The International community has changed its approach to poverty reduction over the past decade. Instead of developing programs for poor countries to execute, it now requires that these countries take the lead in formulating poverty reduction strategies.

The turning point was the World Bank’s launch, in 1998, of the Comprehensive Development Framework, which emphasized the interdependence of all elements of development—social, structural, human, governmental, environmental, economic, and financial—as well as the importance of countries’ directing and “owning” their development agendas and antipoverty programs. The following year, the World Bank and the IMF developed a tool for implementing the framework—a national Poverty Reduction Strategy, which is formalized in a Poverty Reduction Strategy Paper (PRSP). Low-income countries receiving debt relief or loans from either institution must develop PRSPs with input not only from donors but also from their own citizens and civil society to ensure broad political support for antipoverty programs.

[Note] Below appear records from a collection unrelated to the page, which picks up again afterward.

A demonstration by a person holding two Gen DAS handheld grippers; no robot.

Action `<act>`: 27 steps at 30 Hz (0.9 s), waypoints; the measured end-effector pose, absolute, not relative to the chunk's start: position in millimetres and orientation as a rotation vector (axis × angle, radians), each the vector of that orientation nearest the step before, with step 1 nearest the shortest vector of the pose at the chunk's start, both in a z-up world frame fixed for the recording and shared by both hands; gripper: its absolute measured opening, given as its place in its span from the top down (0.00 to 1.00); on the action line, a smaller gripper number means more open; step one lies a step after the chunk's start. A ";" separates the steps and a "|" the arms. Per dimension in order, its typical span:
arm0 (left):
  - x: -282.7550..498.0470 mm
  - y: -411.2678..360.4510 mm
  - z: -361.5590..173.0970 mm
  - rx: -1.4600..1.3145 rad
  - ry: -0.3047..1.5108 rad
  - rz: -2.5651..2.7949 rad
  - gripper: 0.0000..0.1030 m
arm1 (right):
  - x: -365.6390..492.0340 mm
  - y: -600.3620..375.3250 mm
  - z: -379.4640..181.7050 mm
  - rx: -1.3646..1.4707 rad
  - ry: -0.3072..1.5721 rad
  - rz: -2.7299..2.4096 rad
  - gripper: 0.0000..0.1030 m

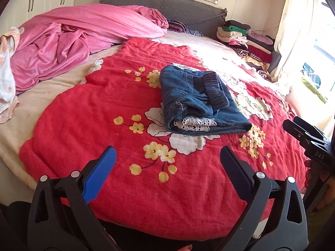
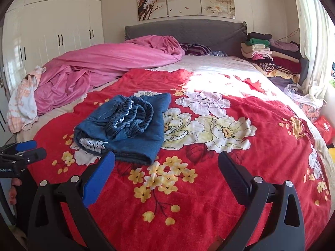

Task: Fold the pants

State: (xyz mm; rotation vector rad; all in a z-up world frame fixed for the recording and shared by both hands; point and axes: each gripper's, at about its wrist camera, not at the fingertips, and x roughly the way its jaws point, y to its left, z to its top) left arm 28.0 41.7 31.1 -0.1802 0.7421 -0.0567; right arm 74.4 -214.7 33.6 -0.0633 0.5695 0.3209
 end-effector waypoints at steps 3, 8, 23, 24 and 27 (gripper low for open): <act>20.9 40.0 27.2 -0.188 0.750 -0.058 0.10 | 65.1 -214.5 36.4 -0.069 0.563 0.327 0.05; 12.2 31.6 21.5 -0.181 0.761 -0.068 0.10 | 51.5 -211.1 37.7 -0.077 0.558 0.344 0.05; 18.3 23.3 4.5 -0.162 0.828 -0.064 0.09 | 51.0 -191.4 -4.5 -0.078 0.700 0.373 0.05; 18.4 23.1 4.2 -0.163 0.830 -0.064 0.09 | 51.2 -190.9 -5.1 -0.081 0.701 0.372 0.05; 18.7 23.9 3.6 -0.165 0.832 -0.061 0.09 | 51.3 -191.0 -5.5 -0.081 0.703 0.371 0.05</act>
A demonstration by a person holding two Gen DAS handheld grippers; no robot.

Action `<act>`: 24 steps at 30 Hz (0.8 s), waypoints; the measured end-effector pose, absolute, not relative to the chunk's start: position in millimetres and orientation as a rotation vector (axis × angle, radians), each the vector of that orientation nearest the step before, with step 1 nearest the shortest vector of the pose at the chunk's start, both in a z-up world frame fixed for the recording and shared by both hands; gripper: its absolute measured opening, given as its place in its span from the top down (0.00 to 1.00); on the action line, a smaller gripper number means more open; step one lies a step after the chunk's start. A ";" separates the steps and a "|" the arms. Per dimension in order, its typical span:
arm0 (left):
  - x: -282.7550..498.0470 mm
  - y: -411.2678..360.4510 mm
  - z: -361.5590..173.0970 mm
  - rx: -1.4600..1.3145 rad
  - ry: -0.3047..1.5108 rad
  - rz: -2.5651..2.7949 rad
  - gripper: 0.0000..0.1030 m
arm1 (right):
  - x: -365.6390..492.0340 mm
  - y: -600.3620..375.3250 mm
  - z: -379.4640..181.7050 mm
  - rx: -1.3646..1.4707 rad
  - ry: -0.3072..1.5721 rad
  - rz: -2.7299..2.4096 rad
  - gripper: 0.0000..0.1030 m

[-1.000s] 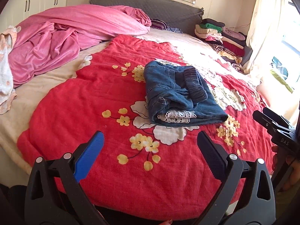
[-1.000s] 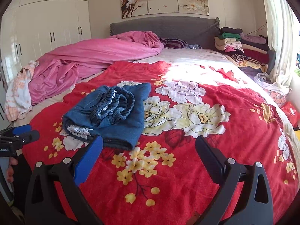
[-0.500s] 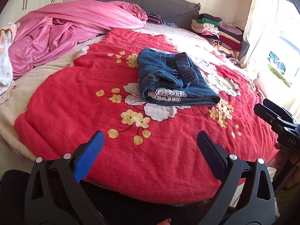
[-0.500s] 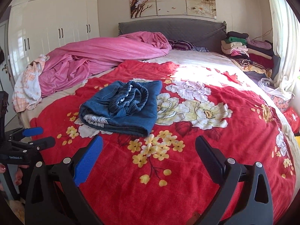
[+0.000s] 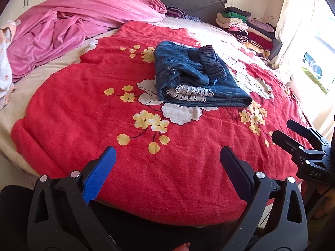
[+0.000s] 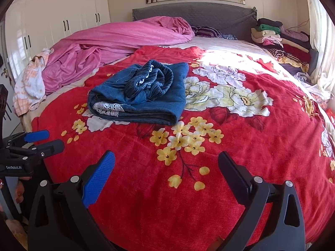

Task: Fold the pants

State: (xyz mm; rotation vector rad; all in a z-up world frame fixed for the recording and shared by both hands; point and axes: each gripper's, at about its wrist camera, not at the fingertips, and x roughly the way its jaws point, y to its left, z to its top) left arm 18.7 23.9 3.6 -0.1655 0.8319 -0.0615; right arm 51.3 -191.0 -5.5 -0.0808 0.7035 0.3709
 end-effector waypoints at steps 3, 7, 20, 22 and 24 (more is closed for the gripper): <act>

The PRSP approach has heightened interest in national budgets for two reasons. First, the allocation of budget resources to poverty reduction, which is contingent on two key aspects of the PRSP process (see diagram)—a country’s diagnosis of domestic poverty and its formulation of antipoverty strategies—reflects the government’s understanding of the problems it faces and the solutions it proposes. Second, the availability and allocation of budget resources say a lot about whether, how, and to what extent a government is able and determined to implement its propoor policies.

How the poverty reduction strategy paper (PRSP) process fits into the budget cycle

According to the constitutions of most countries, the legislature is the representative institution charged with holding governments accountable for achieving the objectives set forth in the PRSP; this mandate typically allows legislatures to represent the wishes and concerns of their constituents to the government and mediate between them. Legislatures in most countries also have the constitutional right to oversee national budgets—reviewing whether the government’s allocation of resources is consistent with their constituents’ demands as well as with the country’s developmental objectives, scrutinizing government expenditures and revenues (including loans and credits from the international institutions), ensuring that money is allocated to programs with legislative approval, and identifying instances of financial dishonesty and irregularity.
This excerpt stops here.